English: This chart shows the growing percenta...

The increasing error percentage between metric and binary units. Image via Wikipedia.

Unfortunately, as storage capability became bigger, the differences became more noticeable. At a gigabyte, the error went up to 7.4%. A terabyte — and 10%. Eventually, technology manufacturers caught the idea, and starting calculating their storage mediums in powers of 10 instead of 2. Therefore, they would market their products at 16GB, when actual formatted capacity was much less — 14.88 GB, to be precise. Thus, for every gigabyte of data consumers bought, they were robbed of 7.4% of it.

Naturally, people weren’t exactly too happy with the idea. The new standard is to use the old terms of ‘mega’, ‘giga’, and ‘tera’ to refer to the old multiples of 10, in line with SI prefixes, and new prefixes to detonate such powers of two. (These new prefixes are ‘mebi‘, ‘gibi’, and ‘tebi’ respectively, and my spell check insists they’re not words.)

But that’s not all. Then there’s the difference between a byte and a bit.

A byte of information is actually composed of eight bits. Consumers rarely worried about bits because they were such small quantities of information — until the advent of the Internet, and especially mobile, 3G networks. Telecommunication companies advertise their capacity in bits — but then they don’t write it out, simply expressing their data speeds as being 54Mb/s.

This is the evil of information standards. The symbol for byte is ‘B’, and for bit is ‘b’. If you weren’t a technical expert, had done research, or you weren’t observant, you’d very easily confuse one for the other. I fell for this trick many times (I still do so now), and it’s annoyed me a lot since.

I was uploading my music video to the Internet, and, even with my previous experience and knowing I was probably going to get it wrong, tried to calculate how long it was going to take. The file was 135 MB (which was pretty small, because my first compression attempt put it at 806 MB), and my upload speed was 0.45 Mb/s. Being me, I simply worked out 135 divided by 0.45, and came up with an answer of about five minutes.

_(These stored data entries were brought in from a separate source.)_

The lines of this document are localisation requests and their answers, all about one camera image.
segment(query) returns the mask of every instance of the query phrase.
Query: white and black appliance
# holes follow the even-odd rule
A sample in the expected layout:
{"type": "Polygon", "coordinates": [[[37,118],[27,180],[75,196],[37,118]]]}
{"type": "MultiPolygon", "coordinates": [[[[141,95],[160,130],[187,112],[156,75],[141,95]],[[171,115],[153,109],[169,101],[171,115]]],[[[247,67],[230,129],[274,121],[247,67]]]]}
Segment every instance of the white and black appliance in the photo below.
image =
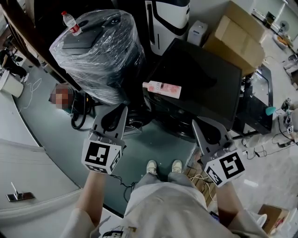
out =
{"type": "Polygon", "coordinates": [[[186,37],[190,0],[151,0],[145,6],[151,50],[163,55],[174,38],[186,37]]]}

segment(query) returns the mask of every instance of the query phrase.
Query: white t-shirt
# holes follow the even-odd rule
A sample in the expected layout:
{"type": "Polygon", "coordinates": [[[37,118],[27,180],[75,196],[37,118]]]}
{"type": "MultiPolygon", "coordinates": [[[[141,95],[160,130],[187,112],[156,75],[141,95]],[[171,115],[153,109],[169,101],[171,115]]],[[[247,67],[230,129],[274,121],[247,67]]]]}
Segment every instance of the white t-shirt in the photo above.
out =
{"type": "Polygon", "coordinates": [[[88,214],[75,209],[61,237],[232,238],[238,235],[267,237],[245,210],[234,218],[228,230],[207,212],[204,196],[197,189],[158,183],[141,186],[131,193],[124,219],[111,232],[100,234],[88,214]]]}

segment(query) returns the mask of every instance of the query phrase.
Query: gray floor
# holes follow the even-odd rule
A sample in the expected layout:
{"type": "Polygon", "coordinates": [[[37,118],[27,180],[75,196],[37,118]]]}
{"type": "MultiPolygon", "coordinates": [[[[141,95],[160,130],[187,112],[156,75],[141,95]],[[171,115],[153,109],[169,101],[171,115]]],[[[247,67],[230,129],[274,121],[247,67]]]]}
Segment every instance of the gray floor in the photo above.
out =
{"type": "MultiPolygon", "coordinates": [[[[55,79],[34,67],[29,74],[28,83],[34,83],[39,78],[42,78],[42,83],[34,91],[30,106],[21,110],[21,115],[33,135],[45,147],[50,158],[75,183],[83,187],[88,170],[81,164],[81,152],[83,141],[88,138],[88,129],[93,123],[93,118],[90,116],[86,118],[82,128],[86,129],[85,131],[74,130],[70,124],[70,116],[63,110],[56,109],[55,105],[48,101],[56,84],[55,79]]],[[[24,92],[16,100],[17,106],[26,107],[30,98],[30,85],[25,85],[24,92]]],[[[146,172],[146,164],[150,159],[157,161],[162,175],[167,175],[175,159],[180,159],[185,164],[195,148],[195,144],[176,138],[153,123],[145,126],[141,134],[125,139],[125,143],[127,148],[114,174],[121,176],[127,185],[140,180],[146,172]]],[[[119,181],[107,177],[105,205],[124,214],[127,203],[123,193],[124,187],[119,185],[119,181]]]]}

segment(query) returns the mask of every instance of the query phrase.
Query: cardboard box flap
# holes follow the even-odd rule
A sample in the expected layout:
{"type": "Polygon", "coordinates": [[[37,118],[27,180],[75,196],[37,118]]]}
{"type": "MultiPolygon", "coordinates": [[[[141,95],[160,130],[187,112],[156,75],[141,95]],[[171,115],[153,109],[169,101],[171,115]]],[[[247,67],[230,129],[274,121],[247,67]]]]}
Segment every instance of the cardboard box flap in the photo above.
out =
{"type": "Polygon", "coordinates": [[[256,42],[260,42],[265,32],[265,28],[240,6],[233,1],[229,1],[224,15],[230,18],[233,22],[237,23],[256,42]]]}
{"type": "Polygon", "coordinates": [[[252,67],[262,64],[265,53],[261,45],[228,17],[222,17],[214,36],[252,67]]]}

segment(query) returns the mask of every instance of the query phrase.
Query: water bottle
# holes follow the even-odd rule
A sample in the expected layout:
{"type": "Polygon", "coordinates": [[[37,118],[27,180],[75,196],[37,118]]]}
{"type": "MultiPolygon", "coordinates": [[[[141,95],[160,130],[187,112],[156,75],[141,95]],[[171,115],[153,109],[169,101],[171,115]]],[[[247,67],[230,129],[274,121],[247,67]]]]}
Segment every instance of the water bottle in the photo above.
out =
{"type": "Polygon", "coordinates": [[[65,25],[74,36],[79,35],[82,32],[72,15],[68,14],[66,11],[63,11],[61,15],[63,16],[65,25]]]}

Great. Five minutes later, I returned, and found my video hadn’t even uploaded 5% yet. Then I checked my calculations and mentally whacked myself. To upload one megabyte, eight megabits are needed — meaning the actual upload time would be somewhere in the vicinity of half an hour. It wasn’t a setback, but it annoyed me when I realise I had fallen for the trap yet again.

Comments on: "Megabits and Megabytes" (4)

  1. I think you’re overplaying it a little bit, dude. You’re right that there’s a discrepancy between kilobytes and kibibytes, and between megabits and megabytes. No, the system is not perfect, nor does it line up with our experience with 10, 100, 1000, etc. However, I don’t think that this is “evil,” “robbing,” or a “trap” like you suggest. Come back with a few heavy sources saying the same thing, and then we can talk!
    Peace,
    Nate

    • Hey!

      I apologise if I sound overboard with what I’m writing, as I do tend to get very agitated as I rant. But really, this difference is irritating. I’m paying for my bandwidth and storage space and I’d like every single bit of it. From what right is there that providers don’t give me all they’d advertised for? Perhaps it’s not ‘robbing’, but it’s still an unfair, misleading practise.